This item originally appeared in the November 4, 2004 issue of The Tech Talk.Want the key to my heart? Give me a giant teddy bear.
Though the unusual is usual in a newsroom and there isn't much that can surprise a journalist these days, the shaggy white plush bear waltzing down the hallway was enough to raise a few brows.
In an embarrassing, yet dazzling, display of long-distance affection, the bear was handed over to me -- the red-faced news editor standing in the hallway for all of the department to see.
Though I was pretty sure I knew who did this, I read the card anyway.
"It's beary cold in Iowa."
Now, my natural question was how in this world can a person send an enormous bear from Iowa to Louisiana. So I called the only boy I know in Iowa.
The answer was apparently quite simple.
"I can work miracles, sweetheart," he said in a way that instantly made me think of (my personal stud) Han Solo. "I'm unpredictable."
Unpredictable scares me. It means I have no control over what happens next. Even in the ever-changing vocation I've chosen, there are norms; deadlines are set and solid, sleep is minimal and sanity is irrelevant.
But throw in unpredictable and my world stands on its head.
Unpredictable makes me irrational and causes me to do things without really thinking about them, such as flying to Iowa for a wedding last weekend.
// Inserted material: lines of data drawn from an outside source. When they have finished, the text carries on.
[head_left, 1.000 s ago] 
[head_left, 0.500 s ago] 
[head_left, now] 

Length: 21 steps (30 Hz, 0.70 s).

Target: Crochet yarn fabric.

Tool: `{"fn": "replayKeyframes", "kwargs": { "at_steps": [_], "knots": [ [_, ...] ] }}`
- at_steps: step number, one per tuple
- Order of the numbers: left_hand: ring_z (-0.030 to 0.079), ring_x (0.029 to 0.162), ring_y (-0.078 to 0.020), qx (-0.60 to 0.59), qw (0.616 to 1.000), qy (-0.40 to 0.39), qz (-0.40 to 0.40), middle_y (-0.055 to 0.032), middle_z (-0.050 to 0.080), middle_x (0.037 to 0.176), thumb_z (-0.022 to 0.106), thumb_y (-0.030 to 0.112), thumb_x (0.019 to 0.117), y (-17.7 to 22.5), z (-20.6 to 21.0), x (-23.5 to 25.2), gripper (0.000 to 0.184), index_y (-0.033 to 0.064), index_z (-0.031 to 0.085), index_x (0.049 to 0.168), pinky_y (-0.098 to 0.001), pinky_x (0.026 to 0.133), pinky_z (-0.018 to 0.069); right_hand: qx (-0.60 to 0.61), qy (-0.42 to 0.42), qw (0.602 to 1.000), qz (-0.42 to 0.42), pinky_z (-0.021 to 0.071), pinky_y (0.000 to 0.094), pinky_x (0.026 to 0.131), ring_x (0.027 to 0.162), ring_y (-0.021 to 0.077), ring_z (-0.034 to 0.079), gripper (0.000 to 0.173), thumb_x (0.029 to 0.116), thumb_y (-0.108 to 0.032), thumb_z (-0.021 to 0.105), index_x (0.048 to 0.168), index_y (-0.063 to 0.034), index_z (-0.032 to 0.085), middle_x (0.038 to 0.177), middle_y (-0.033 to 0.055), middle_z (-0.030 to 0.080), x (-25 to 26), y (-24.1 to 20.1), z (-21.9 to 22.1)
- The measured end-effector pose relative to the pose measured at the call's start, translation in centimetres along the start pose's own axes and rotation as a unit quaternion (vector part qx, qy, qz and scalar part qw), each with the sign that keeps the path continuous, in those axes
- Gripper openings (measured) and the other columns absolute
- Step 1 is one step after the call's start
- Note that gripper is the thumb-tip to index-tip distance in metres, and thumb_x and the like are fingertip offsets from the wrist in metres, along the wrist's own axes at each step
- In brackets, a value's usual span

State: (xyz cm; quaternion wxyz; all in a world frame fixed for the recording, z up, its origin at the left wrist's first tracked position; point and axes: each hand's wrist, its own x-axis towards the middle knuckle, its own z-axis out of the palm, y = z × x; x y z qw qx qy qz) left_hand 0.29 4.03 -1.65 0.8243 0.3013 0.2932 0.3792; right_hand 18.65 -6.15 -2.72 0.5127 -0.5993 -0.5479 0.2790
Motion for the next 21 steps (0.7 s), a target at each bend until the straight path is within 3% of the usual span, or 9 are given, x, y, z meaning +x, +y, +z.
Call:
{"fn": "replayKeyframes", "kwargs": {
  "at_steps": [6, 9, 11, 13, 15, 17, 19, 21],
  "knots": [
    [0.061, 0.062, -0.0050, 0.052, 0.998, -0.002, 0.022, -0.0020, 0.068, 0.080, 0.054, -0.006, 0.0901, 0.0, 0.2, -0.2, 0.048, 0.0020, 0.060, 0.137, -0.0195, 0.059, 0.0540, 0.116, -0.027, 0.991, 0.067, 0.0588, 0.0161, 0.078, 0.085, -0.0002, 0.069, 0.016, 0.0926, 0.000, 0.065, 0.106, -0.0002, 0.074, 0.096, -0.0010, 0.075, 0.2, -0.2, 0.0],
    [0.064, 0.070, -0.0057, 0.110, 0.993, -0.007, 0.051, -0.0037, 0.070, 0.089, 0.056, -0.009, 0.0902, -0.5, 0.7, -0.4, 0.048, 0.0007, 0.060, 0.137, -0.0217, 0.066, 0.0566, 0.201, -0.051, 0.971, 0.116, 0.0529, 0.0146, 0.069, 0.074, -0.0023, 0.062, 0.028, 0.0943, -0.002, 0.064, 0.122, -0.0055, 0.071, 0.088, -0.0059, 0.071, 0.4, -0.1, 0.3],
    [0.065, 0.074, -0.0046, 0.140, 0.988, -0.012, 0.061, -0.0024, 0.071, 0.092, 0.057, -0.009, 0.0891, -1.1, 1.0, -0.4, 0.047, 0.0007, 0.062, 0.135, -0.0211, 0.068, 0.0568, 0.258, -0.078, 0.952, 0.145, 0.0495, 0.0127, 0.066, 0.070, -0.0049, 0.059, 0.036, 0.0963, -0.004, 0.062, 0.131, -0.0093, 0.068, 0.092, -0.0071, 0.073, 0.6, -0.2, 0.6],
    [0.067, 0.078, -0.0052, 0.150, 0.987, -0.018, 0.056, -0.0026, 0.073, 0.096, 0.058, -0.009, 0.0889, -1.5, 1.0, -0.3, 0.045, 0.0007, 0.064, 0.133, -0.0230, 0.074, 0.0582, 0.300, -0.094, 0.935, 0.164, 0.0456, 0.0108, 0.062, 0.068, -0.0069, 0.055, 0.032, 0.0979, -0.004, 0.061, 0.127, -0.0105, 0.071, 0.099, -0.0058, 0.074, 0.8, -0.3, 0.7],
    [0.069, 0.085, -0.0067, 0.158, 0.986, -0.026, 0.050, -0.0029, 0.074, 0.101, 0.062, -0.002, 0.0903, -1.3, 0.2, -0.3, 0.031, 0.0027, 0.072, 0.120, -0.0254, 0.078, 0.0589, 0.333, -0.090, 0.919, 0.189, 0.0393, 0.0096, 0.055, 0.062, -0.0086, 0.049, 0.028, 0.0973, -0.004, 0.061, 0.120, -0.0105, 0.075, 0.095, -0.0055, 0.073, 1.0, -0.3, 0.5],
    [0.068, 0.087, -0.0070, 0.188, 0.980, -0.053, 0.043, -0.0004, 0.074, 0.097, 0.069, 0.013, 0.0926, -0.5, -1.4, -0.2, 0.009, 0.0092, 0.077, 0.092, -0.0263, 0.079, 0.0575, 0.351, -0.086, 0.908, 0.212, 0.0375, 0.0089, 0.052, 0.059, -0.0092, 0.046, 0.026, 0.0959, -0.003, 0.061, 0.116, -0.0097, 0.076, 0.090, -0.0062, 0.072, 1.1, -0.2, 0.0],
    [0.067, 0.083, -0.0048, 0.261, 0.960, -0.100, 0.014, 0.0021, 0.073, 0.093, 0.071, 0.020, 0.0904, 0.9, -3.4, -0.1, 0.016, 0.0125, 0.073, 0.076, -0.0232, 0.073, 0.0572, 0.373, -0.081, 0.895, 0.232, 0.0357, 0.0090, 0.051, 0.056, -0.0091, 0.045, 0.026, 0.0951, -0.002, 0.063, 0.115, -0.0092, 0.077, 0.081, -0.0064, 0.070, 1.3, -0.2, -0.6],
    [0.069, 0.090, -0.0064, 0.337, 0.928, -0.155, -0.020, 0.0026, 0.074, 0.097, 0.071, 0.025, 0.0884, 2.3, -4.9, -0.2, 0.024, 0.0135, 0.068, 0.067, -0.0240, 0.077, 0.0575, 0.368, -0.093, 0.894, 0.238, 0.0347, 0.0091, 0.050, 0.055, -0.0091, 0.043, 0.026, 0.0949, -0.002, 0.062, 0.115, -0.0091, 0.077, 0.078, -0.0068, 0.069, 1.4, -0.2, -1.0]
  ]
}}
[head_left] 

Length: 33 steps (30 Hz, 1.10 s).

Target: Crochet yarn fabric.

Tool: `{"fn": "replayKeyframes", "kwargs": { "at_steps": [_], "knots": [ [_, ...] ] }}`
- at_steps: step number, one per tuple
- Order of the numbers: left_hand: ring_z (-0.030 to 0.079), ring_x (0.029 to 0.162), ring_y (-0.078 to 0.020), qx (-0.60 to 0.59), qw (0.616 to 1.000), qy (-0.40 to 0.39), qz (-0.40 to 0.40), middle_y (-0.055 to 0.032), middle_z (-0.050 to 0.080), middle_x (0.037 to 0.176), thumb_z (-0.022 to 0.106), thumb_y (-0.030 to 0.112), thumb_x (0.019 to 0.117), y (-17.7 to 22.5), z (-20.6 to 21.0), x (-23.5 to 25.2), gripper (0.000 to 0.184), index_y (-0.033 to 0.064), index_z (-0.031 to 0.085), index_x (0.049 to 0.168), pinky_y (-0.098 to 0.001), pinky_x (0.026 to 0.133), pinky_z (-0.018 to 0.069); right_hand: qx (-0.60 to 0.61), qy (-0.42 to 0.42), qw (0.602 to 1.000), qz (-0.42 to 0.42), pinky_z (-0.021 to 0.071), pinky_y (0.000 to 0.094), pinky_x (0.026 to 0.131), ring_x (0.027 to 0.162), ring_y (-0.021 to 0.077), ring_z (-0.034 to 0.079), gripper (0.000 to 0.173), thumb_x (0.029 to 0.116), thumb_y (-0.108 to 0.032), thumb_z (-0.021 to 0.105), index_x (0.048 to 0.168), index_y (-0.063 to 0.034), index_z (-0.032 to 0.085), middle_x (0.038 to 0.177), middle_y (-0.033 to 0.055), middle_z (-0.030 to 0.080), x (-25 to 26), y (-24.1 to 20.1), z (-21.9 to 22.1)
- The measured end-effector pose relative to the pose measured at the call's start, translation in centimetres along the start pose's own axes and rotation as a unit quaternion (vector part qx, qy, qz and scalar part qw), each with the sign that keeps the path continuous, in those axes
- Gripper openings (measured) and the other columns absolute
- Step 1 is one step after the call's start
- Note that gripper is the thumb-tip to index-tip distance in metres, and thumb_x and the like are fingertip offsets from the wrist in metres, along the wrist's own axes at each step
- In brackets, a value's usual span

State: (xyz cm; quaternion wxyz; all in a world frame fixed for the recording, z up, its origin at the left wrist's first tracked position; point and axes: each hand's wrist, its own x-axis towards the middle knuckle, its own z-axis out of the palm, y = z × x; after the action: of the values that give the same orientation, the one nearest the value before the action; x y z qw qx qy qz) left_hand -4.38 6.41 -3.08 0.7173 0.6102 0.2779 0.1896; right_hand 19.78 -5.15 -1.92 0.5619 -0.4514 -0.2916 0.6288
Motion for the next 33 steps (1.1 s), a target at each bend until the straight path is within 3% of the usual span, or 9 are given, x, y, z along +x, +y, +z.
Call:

During those three days and nights I realized something about myself: I love Louisiana.
But I am obsessed with Iowa.
I think the intrigue Iowa holds for me is the fresh fascination of something new. Simultaneous rolling hills and open sky is a concept I have trouble grasping.
I was born under the open sky in the flat floodplains of the Red River, raised in the rolling piney hills of north Louisiana. I lived three years in Kentucky where I was introduced to snow. Separate they each are old news. Together my favorite things all pull together to form Iowa.
Iowa has traces of a million states but is at the same time wholly unique.
There is something romantic in the way each sloping hill ends with a stand of trees I can't recognize. Black bark and yellow leaves against green moss and blue sky. My friend thinks the trees may be oaks, or something.
He doesn't really know what kind of trees they are. He only knows with each one I see I love his home a little bit more.
During a weekend spent in Iowa City, two forces were vying for my heart: the scenic everything I was surrounded by and the boy responsible for showing me the scenic everything.
We spent the better part of a Saturday (better meaning the parts not spent at a wedding) driving through the quaint history of downtown Burlington. The sky was blue, and the air had the crispness we in Louisiana rarely can experience. We had the sunroof open so I could see the spires of centuries-old churches overlooking the Mississippi River.
Iowa captured my heart.
My first day back in Louisiana it was 86 degrees and the campus reeked of skunk. I yearned for Iowa, because it really is like Heaven.